Another feature of the robot tours, when compared to a static online exhibition, is the level of interaction available. Guests could request that the robot move in on details or artworks or take time to look out of the window onto The Stade. I know from my own experience in lockdown, that attending online conferences, discussions and interactive events such as this, was a welcome escape during a time of intense isolation.

It was so touching to realise that by ‘visiting’ the Hastings Contemporary ‘together’ they shared an experience that went beyond a daily phone call

“Robot tours have continued since the recession of lockdown restrictions, in fact, we have a new and better robot now that can accommodate more guests,” Leah tells me. “Whilst the world is opening up again, there are still a lot of people with disabilities who remain vulnerable and are not comfortable visiting public spaces that may be busy”. More than that, school visits continue to be in decline mainly due to staffing issues and so the robot tours remain a valuable educational resource for teachers at this time.

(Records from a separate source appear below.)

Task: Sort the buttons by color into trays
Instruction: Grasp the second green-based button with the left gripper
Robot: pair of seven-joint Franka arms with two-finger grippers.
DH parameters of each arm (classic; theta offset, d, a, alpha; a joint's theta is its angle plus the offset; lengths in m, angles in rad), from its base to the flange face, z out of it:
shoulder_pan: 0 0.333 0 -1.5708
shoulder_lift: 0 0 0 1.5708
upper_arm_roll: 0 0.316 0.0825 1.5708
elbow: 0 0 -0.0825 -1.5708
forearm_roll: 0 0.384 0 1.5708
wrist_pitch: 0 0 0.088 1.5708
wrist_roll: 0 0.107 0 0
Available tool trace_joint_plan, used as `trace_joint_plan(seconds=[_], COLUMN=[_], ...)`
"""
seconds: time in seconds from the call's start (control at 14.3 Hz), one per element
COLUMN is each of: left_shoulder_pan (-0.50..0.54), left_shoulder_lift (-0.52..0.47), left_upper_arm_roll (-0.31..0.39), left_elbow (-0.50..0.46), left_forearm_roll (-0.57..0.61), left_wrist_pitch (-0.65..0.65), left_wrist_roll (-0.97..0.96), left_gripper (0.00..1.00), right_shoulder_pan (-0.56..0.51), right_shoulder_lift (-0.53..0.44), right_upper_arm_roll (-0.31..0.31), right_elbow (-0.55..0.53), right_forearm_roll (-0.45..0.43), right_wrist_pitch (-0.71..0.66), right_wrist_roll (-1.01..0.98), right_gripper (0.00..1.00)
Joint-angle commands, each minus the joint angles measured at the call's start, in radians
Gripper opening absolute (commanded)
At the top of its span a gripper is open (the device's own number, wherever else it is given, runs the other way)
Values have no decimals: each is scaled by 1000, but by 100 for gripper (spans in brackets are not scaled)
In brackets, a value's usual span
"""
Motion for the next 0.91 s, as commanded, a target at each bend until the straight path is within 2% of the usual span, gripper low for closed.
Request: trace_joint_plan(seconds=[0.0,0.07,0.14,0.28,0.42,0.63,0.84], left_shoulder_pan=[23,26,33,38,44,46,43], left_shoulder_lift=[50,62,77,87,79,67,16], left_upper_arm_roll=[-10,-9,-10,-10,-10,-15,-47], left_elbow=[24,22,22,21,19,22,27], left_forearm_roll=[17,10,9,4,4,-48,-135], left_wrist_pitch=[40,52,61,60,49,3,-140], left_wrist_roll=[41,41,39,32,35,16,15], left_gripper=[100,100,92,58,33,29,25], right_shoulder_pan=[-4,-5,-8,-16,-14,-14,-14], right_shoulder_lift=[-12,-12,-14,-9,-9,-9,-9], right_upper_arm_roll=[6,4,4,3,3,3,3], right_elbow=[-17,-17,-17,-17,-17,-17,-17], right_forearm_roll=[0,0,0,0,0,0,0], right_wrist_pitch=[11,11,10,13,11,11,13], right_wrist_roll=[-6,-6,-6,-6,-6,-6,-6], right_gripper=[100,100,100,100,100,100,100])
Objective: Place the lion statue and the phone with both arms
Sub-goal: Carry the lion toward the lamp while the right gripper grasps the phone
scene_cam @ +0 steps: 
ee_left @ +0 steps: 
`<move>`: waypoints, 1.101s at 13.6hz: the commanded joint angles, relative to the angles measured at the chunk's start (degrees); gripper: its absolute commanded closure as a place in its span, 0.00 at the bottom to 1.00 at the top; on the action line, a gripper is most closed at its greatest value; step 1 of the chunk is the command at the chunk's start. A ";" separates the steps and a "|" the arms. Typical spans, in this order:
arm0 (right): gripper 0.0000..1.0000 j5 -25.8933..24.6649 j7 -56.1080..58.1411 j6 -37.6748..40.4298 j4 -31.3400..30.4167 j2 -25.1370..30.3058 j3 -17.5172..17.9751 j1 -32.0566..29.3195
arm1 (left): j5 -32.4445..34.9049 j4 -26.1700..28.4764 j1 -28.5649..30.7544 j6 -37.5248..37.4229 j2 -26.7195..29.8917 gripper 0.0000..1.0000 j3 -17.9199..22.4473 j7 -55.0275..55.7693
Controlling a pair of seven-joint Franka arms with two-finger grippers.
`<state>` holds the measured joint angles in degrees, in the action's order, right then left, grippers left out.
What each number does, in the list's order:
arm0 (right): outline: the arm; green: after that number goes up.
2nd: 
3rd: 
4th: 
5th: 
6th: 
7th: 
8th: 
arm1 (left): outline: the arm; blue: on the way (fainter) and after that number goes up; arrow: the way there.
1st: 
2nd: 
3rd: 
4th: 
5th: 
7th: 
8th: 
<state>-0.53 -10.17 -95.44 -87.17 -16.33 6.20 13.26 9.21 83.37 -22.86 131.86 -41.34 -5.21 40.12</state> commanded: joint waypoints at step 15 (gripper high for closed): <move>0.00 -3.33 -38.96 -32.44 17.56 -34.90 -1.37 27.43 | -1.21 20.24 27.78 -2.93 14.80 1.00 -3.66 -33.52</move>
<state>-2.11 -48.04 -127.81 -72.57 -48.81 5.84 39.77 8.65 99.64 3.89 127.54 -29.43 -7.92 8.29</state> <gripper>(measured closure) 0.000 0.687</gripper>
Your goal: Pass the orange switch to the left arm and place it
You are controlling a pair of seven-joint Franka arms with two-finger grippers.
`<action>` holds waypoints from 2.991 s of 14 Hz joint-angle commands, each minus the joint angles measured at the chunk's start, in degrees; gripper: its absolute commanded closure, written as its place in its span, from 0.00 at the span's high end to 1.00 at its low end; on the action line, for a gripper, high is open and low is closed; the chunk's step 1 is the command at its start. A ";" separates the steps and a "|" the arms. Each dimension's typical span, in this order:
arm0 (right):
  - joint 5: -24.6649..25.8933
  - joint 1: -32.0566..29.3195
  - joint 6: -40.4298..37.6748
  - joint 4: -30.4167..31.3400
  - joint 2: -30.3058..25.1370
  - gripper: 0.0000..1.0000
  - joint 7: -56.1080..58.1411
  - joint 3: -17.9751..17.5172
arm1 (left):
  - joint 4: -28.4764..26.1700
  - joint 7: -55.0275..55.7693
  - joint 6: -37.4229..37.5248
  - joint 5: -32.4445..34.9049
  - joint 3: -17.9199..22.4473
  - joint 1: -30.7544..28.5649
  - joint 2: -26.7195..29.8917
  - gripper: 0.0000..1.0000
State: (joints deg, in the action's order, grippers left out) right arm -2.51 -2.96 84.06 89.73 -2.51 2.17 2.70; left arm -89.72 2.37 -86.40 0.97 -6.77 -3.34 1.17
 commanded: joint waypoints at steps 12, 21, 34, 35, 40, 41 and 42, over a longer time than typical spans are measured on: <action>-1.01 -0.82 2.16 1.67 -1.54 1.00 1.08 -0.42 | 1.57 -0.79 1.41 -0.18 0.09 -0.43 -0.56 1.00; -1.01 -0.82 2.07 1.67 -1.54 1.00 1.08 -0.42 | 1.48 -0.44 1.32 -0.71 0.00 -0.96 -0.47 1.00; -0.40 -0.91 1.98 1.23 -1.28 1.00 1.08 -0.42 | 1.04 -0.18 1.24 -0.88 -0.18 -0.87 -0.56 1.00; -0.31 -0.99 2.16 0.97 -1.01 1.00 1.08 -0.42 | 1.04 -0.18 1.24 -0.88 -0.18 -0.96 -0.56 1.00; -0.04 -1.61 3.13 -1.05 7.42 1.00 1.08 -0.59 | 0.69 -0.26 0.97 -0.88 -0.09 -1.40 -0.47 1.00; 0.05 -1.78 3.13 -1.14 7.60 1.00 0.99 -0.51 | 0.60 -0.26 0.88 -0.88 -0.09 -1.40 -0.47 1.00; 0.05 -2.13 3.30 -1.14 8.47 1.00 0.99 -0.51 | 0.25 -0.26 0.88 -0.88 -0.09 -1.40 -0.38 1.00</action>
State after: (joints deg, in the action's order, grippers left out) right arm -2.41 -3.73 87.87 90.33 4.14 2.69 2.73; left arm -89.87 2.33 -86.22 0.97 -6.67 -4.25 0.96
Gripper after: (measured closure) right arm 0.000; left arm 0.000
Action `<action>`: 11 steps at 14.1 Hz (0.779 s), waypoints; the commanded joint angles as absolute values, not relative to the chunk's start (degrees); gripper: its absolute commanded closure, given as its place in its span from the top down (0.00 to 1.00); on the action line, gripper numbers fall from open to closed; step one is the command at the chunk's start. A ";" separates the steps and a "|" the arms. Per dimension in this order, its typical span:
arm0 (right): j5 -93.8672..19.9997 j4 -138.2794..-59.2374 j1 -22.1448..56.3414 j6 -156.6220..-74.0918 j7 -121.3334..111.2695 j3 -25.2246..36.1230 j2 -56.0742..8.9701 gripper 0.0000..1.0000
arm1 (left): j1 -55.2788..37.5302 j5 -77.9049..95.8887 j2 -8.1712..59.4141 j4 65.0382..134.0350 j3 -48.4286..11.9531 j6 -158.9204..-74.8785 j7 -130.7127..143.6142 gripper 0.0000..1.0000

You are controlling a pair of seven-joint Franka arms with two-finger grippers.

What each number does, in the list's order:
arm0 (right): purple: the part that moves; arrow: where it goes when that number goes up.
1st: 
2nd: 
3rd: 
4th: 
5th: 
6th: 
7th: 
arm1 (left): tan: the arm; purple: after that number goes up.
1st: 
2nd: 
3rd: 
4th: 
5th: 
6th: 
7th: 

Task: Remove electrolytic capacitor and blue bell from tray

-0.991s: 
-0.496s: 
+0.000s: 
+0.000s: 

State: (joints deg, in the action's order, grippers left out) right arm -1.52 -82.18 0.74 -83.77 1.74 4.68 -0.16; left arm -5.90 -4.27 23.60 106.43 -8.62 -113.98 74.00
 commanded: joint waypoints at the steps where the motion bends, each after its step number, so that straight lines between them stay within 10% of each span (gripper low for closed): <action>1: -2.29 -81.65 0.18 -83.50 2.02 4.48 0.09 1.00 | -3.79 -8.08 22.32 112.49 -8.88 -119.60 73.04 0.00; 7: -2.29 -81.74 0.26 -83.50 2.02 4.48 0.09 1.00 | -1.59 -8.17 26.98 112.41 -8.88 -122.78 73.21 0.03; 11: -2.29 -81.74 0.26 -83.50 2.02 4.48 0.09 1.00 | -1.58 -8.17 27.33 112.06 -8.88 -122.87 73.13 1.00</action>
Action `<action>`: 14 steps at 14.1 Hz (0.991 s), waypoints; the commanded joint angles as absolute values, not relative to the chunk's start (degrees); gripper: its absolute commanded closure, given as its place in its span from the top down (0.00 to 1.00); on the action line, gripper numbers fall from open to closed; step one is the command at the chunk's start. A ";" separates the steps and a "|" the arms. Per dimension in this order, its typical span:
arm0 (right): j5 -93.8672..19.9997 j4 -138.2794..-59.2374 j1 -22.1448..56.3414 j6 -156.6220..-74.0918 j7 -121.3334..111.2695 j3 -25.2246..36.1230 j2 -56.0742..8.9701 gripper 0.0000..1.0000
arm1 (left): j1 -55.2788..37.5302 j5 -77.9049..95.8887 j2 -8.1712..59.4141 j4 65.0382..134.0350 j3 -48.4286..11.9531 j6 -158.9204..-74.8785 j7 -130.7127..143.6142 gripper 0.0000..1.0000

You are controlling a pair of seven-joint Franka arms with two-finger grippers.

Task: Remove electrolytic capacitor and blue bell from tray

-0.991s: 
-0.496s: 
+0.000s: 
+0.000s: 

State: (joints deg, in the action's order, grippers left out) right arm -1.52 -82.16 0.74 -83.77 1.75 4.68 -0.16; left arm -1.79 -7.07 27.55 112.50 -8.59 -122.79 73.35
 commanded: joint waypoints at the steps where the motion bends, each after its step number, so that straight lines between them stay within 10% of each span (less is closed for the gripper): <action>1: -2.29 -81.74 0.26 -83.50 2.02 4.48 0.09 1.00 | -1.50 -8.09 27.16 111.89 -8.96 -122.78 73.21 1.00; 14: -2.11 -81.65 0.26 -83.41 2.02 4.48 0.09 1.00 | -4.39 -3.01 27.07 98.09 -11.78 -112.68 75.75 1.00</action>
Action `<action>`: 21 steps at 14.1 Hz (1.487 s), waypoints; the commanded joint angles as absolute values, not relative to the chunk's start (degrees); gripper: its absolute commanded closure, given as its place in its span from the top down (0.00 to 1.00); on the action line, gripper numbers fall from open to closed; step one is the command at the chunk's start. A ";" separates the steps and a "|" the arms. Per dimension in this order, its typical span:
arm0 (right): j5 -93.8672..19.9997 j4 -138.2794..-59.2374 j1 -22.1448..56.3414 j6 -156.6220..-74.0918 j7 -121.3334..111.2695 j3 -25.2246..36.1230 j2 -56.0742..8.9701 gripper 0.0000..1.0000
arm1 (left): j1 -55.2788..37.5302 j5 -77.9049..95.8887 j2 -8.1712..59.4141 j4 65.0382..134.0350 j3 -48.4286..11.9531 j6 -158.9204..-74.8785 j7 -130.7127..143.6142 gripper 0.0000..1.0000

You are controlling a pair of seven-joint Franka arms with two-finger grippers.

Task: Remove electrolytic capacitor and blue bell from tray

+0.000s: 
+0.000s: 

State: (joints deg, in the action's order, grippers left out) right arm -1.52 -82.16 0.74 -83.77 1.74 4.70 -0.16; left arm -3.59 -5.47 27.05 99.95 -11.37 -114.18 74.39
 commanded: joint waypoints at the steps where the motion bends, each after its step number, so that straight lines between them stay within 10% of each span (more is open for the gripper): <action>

“Covid has forced us to adapt and ask ourselves how we can reach out to our audience in different and meaningful ways. We have learnt some very valuable lessons,” Leah explains. Another unintended consequence of covid coping strategies has been that Hastings Contemporary members who don’t live in or around Hastings have experienced added value by virtue of the expanded set of virtual experiences available.

Hybrid Possibilities

Hastings Contemporary also ramped up the frequency of Zoom discussions, artists’ studio tours and began to realise there were wider issues at play. Looking forward, both Leah and Suzy agreed that the gallery will develop its approach to a more blended programme – a hybrid offer of online and ‘real’ experiences of the visual arts. “The pandemic has really made us more flexible and open minded about the future of the gallery’s online presence. You never know how much you value something until it’s gone,” says Suzy. “Our recent membership survey showed us that everyone values cultural interaction and experience.” 

2022 marks 10 years since the gallery building was opened and there is definitely an air of positivity about the upcoming life of Hastings Contemporary. The gift of the building by the Jerwood Foundation should help it go from strength to strength.

In a forthcoming piece, I will be focussing on smaller scale, more agile, arts organisations that have a ‘for us, by us’ approach, which are not bound by one building or location.